TASK DIRECTIONS: Please print the entries below exactly, from the line with "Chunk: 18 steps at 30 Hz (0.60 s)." through the line with "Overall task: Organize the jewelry", including both of those lines and leaving out all others.

[Records from a collection]
╭──
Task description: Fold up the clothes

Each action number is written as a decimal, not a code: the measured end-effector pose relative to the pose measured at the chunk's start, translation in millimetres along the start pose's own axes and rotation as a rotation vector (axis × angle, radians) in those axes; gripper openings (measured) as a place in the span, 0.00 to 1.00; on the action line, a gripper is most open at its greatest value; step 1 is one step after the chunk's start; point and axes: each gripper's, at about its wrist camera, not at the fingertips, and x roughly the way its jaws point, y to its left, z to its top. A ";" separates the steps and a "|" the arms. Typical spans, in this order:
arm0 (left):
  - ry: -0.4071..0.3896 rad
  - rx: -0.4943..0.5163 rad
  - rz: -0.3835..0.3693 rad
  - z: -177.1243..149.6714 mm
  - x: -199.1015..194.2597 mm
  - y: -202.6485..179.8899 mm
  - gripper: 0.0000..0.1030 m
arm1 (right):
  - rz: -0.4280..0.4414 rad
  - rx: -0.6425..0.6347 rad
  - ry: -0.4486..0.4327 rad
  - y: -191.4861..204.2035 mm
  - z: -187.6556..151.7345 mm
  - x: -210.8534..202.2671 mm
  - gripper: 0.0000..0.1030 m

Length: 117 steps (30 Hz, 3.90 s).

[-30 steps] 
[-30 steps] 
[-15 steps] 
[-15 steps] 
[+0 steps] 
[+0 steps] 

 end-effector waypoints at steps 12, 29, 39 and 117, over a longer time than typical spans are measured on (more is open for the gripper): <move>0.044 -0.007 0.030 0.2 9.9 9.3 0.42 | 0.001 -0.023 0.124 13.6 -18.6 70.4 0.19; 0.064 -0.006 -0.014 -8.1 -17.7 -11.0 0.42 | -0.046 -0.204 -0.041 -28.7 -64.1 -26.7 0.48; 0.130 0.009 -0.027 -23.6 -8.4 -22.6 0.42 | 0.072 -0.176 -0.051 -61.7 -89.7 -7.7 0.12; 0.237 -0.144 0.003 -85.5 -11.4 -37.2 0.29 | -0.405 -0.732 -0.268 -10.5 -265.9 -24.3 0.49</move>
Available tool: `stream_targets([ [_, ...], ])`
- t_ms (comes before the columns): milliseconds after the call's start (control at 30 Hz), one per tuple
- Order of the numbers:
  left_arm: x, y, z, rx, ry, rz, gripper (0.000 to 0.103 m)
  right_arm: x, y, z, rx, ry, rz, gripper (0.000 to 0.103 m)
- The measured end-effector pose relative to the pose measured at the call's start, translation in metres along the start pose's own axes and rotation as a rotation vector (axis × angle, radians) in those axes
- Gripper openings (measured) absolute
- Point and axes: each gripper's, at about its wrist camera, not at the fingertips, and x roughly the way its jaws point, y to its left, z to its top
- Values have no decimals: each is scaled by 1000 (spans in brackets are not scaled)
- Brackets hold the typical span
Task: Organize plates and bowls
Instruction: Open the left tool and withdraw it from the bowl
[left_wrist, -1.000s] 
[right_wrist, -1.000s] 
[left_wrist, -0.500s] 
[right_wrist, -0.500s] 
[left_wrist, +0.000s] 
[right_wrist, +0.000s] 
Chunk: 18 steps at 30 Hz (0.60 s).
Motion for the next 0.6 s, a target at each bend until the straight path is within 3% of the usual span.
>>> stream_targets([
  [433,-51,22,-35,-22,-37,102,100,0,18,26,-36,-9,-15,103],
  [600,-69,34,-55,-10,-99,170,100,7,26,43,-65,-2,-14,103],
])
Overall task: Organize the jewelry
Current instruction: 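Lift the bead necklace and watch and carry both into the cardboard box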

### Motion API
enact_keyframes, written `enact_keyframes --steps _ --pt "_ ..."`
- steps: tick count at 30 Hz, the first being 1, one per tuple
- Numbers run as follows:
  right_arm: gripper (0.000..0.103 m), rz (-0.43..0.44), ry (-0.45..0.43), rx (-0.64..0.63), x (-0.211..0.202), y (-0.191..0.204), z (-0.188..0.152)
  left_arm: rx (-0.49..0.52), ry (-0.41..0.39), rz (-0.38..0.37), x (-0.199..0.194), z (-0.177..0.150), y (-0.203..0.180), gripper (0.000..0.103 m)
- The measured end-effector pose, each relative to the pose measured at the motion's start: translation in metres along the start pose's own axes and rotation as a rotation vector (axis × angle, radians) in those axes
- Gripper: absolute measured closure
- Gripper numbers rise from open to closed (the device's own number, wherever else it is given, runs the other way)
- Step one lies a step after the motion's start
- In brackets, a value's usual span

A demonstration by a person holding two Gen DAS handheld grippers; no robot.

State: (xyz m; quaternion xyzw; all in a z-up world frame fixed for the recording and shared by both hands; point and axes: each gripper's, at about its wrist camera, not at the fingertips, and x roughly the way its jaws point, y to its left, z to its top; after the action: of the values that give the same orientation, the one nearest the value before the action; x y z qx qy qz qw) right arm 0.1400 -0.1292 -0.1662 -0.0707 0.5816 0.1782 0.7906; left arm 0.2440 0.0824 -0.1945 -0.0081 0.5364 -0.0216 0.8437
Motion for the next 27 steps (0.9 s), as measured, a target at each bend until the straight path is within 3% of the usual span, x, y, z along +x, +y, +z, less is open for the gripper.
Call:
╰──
EXERCISE SOLUTION:
Chunk: 18 steps at 30 Hz (0.60 s).
Motion for the next 0.6 s, a target at each bend until the straight path is within 3% of the usual span.
>>> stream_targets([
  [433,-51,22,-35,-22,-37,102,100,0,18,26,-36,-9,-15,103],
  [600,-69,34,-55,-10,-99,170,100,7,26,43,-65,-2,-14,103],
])
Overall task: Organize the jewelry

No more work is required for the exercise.